Collaborative Filtering
Whenever we discuss about collaborative filtering, the following image is implicitly made as a anchor point to talk about how collaborative filtering discovers ‘similar users’ and use that to recommend unseen items.
Whenever collaborative filtering is talked about, the following illustration is brought up and then “finding users who behave similarly, then recommend items they liked but haven’t seen yet” is discussed.
movie 1 movie 2 movie n
┌─────────┬─────────┬─────────┬─────────┬─────────┬─────────┐
user 1 │ │ ✓ │ │ ✓ │ │ ✓ │
├─────────┼─────────┼─────────┼─────────┼─────────┼─────────┤
user 2 │ ✓ │ ✓ │ │ │ │ │
├─────────┼─────────┼─────────┼─────────┼─────────┼─────────┤
│ ✓ │ │ │ ✓ │ ✓ │ ✓ │
├─────────┼─────────┼─────────┼─────────┼─────────┼─────────┤
│ │ │ ✓ │ │ │ │
├─────────┼─────────┼─────────┼─────────┼─────────┼─────────┤
│ ✓ │ ✓ │ │ ✓ │ ✓ │ ✓ │
├─────────┼─────────┼─────────┼─────────┼─────────┼─────────┤
user m │ │ ✓ │ │ ✓ │ │ │
└─────────┴─────────┴─────────┴─────────┴─────────┴─────────┘
It’s a helpful mental model and historically accurate for early recommender systems.
However, that similar users picture is only a small part of how modern recommendation models actually work. Real-world systems rarely operate directly on this matrix, and the notion of similarity today is far more nuanced than simple row-to-row comparison.
This 5 part series is walkthrough of how collaborative filtering is practiced today. We will talk about how the row-to-row comparison idea evolves into one of the corner stone component of modern day recommender systems.
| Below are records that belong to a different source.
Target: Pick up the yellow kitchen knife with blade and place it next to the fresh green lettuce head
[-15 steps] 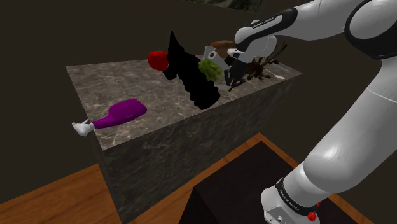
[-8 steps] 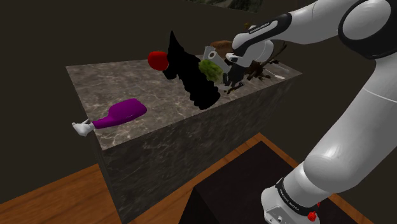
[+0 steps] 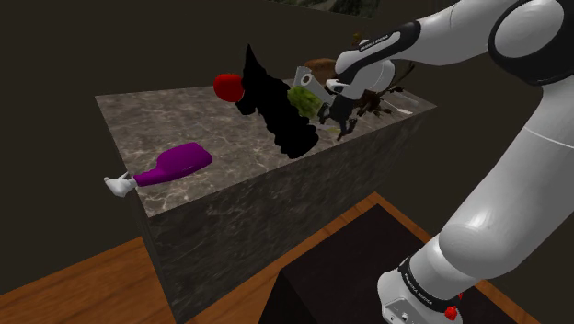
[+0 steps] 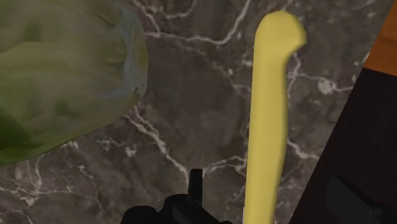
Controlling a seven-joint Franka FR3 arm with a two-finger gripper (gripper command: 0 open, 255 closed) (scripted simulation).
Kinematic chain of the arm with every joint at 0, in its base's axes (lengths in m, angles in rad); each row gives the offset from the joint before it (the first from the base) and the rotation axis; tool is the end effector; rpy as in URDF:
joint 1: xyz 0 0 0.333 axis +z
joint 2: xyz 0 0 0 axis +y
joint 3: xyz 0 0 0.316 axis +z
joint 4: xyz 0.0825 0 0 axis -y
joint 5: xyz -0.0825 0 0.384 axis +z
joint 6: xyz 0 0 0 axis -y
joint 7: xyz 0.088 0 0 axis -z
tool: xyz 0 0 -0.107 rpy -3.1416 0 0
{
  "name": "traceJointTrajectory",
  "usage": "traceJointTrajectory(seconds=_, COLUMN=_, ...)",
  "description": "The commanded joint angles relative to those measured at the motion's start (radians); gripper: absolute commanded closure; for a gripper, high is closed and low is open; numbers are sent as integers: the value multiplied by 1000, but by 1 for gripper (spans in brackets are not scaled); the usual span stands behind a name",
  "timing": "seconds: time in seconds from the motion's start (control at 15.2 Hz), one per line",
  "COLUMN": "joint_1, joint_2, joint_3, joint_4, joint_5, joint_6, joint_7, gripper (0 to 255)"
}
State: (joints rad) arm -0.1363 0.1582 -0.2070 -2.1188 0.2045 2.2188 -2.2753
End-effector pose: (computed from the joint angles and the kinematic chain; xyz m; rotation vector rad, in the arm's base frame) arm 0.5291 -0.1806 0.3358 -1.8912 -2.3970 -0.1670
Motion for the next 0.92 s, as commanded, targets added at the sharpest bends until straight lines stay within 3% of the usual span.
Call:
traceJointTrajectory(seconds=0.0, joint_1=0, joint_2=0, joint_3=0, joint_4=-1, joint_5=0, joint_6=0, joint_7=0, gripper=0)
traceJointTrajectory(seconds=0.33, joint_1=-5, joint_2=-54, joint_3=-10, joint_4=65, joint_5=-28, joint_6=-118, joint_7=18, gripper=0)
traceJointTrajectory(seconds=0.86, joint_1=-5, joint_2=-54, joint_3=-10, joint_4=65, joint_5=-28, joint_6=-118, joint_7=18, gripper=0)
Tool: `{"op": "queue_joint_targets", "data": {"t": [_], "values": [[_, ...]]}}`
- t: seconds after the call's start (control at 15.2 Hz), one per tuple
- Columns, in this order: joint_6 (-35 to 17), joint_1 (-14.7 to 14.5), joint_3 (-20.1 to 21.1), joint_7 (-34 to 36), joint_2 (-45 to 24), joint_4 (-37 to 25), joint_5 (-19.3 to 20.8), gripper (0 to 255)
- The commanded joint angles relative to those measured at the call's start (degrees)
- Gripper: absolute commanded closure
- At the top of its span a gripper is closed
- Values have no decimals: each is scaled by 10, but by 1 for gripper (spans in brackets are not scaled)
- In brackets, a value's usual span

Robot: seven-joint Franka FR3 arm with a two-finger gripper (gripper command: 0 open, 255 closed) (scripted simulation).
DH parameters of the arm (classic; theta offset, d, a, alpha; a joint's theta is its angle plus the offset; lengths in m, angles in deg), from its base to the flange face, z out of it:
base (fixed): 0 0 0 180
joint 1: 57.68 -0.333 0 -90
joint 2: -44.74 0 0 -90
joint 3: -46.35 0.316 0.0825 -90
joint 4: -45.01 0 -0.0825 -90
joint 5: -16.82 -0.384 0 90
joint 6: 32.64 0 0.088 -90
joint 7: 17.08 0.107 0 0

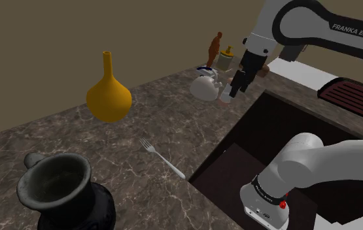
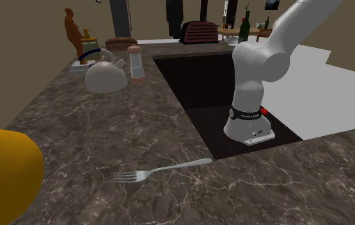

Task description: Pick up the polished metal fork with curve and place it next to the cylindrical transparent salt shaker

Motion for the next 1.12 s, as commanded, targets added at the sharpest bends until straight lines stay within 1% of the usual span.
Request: {"op": "queue_joint_targets", "data": {"t": [0.0, 0.26, 0.53, 0.79, 1.06], "values": [[0, 0, 0, 0, 0, 0, 0, 0], [-59, -15, 46, 52, -10, 38, -30, 0], [-121, -30, 93, 103, -36, 63, -58, 0], [-187, -43, 142, 154, -78, 75, -81, 0], [-255, -50, 193, 208, -135, 73, -94, 0]]}}
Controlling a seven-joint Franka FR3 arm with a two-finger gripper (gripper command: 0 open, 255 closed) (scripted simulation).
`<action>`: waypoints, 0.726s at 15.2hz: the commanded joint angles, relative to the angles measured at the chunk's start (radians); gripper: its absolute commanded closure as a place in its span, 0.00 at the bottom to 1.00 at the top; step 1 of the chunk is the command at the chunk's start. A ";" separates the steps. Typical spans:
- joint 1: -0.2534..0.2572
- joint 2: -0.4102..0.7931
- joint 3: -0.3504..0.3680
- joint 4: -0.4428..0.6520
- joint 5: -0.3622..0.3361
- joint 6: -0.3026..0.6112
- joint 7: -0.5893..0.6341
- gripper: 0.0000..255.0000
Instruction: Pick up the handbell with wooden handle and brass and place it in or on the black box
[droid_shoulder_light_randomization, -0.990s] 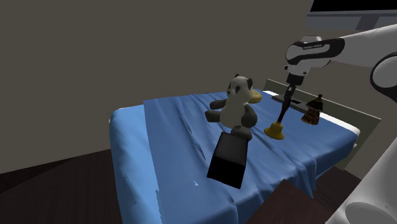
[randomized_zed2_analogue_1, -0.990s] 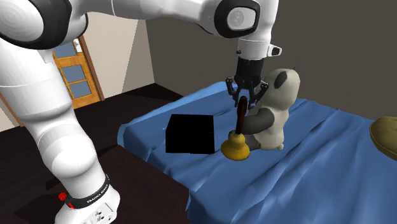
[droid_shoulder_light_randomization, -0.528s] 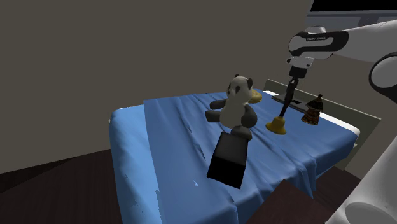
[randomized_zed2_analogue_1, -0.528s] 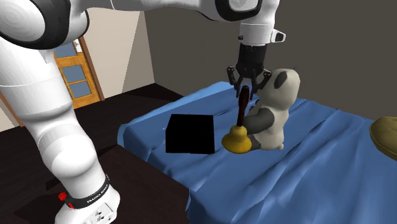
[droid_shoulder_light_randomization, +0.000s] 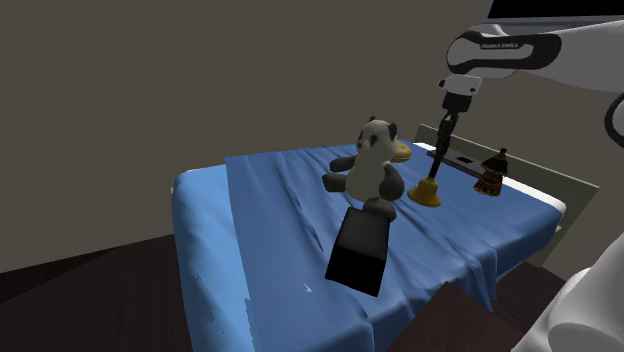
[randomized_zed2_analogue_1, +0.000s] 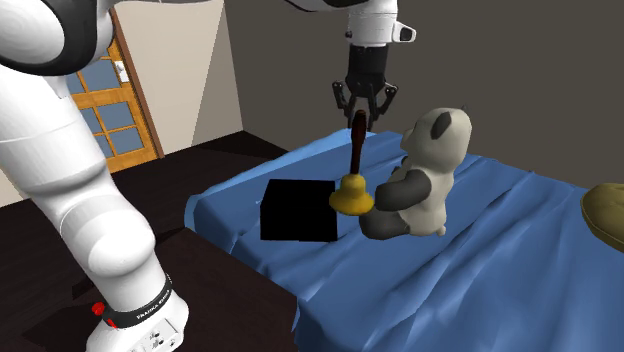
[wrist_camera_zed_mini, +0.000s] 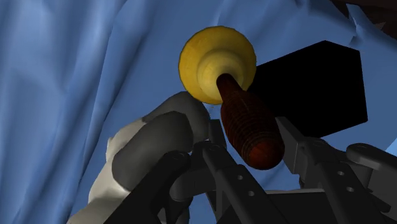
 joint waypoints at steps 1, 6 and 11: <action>0.023 -0.026 0.028 -0.010 -0.010 -0.013 0.053 1.00; 0.077 -0.053 0.097 0.010 -0.015 -0.060 0.175 1.00; 0.129 -0.051 0.162 0.061 -0.007 -0.110 0.291 1.00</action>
Part 1: Collaborative Filtering - The Foundations & Classic Flaws
- Introduction - The P(click) Problem
- The “Naive” Approach: Neighborhood-Based CF
- The Classic Foundation: Matrix Factorization (MF)
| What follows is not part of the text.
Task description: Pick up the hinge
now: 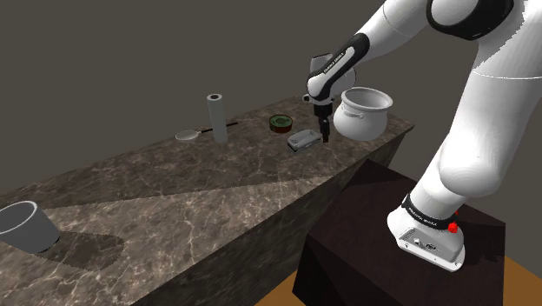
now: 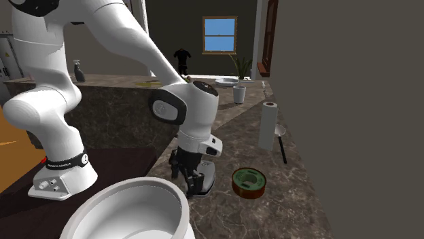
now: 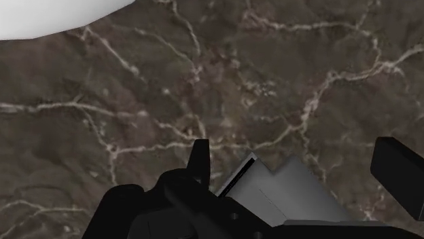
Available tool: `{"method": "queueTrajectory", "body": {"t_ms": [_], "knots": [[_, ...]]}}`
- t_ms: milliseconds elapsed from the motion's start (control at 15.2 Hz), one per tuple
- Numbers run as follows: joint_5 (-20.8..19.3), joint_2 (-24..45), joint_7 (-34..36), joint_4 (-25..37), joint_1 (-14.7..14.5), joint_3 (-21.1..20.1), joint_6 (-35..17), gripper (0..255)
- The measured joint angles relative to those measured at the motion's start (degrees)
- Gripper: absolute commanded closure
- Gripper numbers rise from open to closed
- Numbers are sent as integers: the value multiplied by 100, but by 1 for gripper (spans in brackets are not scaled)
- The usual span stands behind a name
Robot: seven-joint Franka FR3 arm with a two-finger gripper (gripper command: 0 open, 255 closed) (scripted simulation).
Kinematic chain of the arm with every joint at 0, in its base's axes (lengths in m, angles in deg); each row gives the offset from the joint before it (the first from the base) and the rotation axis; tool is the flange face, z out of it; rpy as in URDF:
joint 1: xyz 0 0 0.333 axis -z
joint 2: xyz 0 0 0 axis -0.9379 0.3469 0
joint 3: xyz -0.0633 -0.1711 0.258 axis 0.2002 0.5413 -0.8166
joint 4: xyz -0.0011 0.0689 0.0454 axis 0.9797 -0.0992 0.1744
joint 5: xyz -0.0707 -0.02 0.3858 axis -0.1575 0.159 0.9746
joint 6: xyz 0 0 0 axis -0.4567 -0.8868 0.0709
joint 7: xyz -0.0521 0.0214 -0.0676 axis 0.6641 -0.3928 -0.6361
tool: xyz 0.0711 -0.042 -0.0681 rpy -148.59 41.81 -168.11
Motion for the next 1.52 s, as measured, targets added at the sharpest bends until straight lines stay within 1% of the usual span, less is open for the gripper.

- The “Zero” Problem: Why Standard MF is Wrong for Clicks
Part 2: The “Zero” Problem - Solving for Implicit Data
- Solution 1: Weighted Matrix Factorization (WMF / Implicit ALS)
- Solution 2: Logistic Matrix Factorization (LMF) & The Practical Hurdle of Negative Sampling
Part 3: The Modern Solution: Scaling with Features & Neural Networks
- The Scaling Wall: Limitations of Pure Collaborative Filtering
- The Modern Solution: Feature-Based Neural Networks
- The “Magic” Ingredient: How Features are Represented (Embeddings)
Part 4: Retrieval & Ranking - Modern Recommendation Architectures
- “Two-Stage” (Retrieval & Ranking) paradigm.
- Architectural Deep Dive 1: The Two-Tower Model (For Retrieval)
- Architectural Deep Dive 2: The Cross-Tower (or Fused) Model (For Ranking)
Part 5: Evaluation and Pitfalls
- How Do We Know It’s Working? (Evaluation Metrics: Offline, Online, Biases)
- Conclusion: The Journey and What’s Next. Multi-Task Learning (MTL), Reinforcement Learning (Contextual Bandits)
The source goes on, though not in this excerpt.